ANSYS Charges $50,000 a Seat for Industrial Simulation. PhysicsX Just Raised $300M to Run It in Seconds.
Industrial simulation software is the most unglamorous $10 billion category in enterprise technology. ANSYS charges up to $50,000 per seat for computational fluid dynamics and finite element analysis tools — software that takes hours or days to run a single design iteration, requires graduate-level training to operate, and produces results that arrive too late in the product development cycle to change fundamental decisions. Boeing, Airbus, and every major automotive OEM use it. The market is sticky, high-margin, and essentially unchanged for thirty years. Until now.
PhysicsX announced a $300 million Series C on June 8 — Temasek-led, at a $2.4 billion valuation. The cap table includes NVIDIA, Siemens, General Catalyst, Applied Materials, and Atomico. That composition isn't incidental: NVIDIA sells the GPUs that run AI inference; Siemens sells Simcenter, a direct legacy-simulation competitor; General Catalyst has a consistent record of backing vertical AI companies attacking defensible enterprise categories. When both the vendor building the replacement and the company selling the legacy product write the check, the disruption thesis has a specific kind of validation.

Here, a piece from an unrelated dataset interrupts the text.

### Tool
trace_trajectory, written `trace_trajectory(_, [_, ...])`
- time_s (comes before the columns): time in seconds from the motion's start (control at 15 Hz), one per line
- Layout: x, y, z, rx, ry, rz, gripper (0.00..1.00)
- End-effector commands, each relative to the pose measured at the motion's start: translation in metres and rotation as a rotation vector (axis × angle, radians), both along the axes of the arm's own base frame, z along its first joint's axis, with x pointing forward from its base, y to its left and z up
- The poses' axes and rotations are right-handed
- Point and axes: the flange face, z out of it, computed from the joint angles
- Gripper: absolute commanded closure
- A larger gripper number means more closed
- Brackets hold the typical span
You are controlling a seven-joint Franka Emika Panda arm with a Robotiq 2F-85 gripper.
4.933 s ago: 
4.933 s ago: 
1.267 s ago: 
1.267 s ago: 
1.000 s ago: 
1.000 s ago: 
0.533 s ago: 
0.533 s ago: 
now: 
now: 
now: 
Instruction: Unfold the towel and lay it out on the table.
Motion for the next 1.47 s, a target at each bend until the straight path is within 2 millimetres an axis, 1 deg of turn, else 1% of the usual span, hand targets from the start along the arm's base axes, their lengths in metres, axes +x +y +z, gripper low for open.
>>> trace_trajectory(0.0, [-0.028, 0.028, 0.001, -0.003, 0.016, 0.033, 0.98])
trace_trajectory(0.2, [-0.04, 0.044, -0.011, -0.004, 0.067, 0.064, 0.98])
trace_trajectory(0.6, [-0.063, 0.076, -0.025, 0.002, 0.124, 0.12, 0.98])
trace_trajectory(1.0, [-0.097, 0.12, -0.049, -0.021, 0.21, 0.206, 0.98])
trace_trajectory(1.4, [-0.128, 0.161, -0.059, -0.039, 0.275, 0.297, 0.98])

The capability claim is precise. PhysicsX's AI models predict physical behavior in seconds rather than hours or days, enabling engineering teams to evaluate orders of magnitude more design variants in the same product development cycle. The company has doubled year-over-year revenue, tripled booked revenue, and doubled its customer count in the past twelve months. Revenue growth at that rate, in a market this historically resistant to change, indicates models working in production — not in controlled demonstrations.
The structural argument is the same one that plays out in every vertical AI category where AI-native tools attack domain-specific software built for the pre-GPU era. ANSYS, Siemens Simcenter, and Dassault Simulia were designed to run on hardware from 2005 in workflows built for sequential iteration. PhysicsX builds pre-trained Large Physics Models — a new class of foundation model trained on physical simulation data across aerodynamics, thermal management, structural stress, and fluid flow. The same architectural shift that made language models dramatically more capable than the NLP tools of ten years ago is now running in industrial simulation. The vertical just took longer to notice.
For the application-layer investor thesis, PhysicsX is a clean data point. Vertical AI companies that own the training data for their domain — here, years of physical simulation outputs — build moats that neither general-purpose frontier models nor open-source alternatives easily replicate. NVIDIA designed a chip for AI. Siemens built a competitor into the cap table rather than fight it directly. Both moves carry the same signal: the physics simulation market is being repriced, the incumbents know it, and the first company to build a genuinely scalable AI-native platform holds a structural lead that compounds.